[WHAT THE TASK ASKS]
Each line below that contains "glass" should be counted; give the total alone.

[SOURCE DATA]
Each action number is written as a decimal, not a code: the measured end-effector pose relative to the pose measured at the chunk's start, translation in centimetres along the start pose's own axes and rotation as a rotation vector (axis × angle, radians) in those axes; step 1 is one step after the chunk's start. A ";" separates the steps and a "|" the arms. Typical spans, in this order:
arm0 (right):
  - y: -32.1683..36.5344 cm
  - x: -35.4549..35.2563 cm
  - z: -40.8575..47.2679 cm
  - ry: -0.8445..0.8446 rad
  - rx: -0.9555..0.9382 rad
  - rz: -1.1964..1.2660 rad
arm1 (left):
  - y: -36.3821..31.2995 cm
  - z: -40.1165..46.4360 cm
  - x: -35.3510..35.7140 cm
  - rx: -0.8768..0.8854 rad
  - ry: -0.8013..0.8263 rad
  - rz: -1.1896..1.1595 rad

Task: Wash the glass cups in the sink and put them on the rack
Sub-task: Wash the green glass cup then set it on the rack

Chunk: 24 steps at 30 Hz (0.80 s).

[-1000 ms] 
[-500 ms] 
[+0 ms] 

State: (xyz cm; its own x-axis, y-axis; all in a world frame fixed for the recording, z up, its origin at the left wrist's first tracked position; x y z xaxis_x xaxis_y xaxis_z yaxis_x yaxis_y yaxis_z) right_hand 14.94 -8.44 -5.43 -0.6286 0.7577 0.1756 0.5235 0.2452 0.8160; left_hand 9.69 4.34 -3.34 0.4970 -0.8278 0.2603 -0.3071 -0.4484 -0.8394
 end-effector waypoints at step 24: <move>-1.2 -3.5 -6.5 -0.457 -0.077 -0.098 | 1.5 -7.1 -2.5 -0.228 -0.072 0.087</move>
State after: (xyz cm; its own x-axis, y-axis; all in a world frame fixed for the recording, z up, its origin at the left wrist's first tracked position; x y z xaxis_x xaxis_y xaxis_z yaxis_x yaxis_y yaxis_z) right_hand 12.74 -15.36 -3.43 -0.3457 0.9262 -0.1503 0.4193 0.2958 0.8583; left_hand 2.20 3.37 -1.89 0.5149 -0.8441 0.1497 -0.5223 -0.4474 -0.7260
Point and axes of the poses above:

[FINAL ANSWER]
2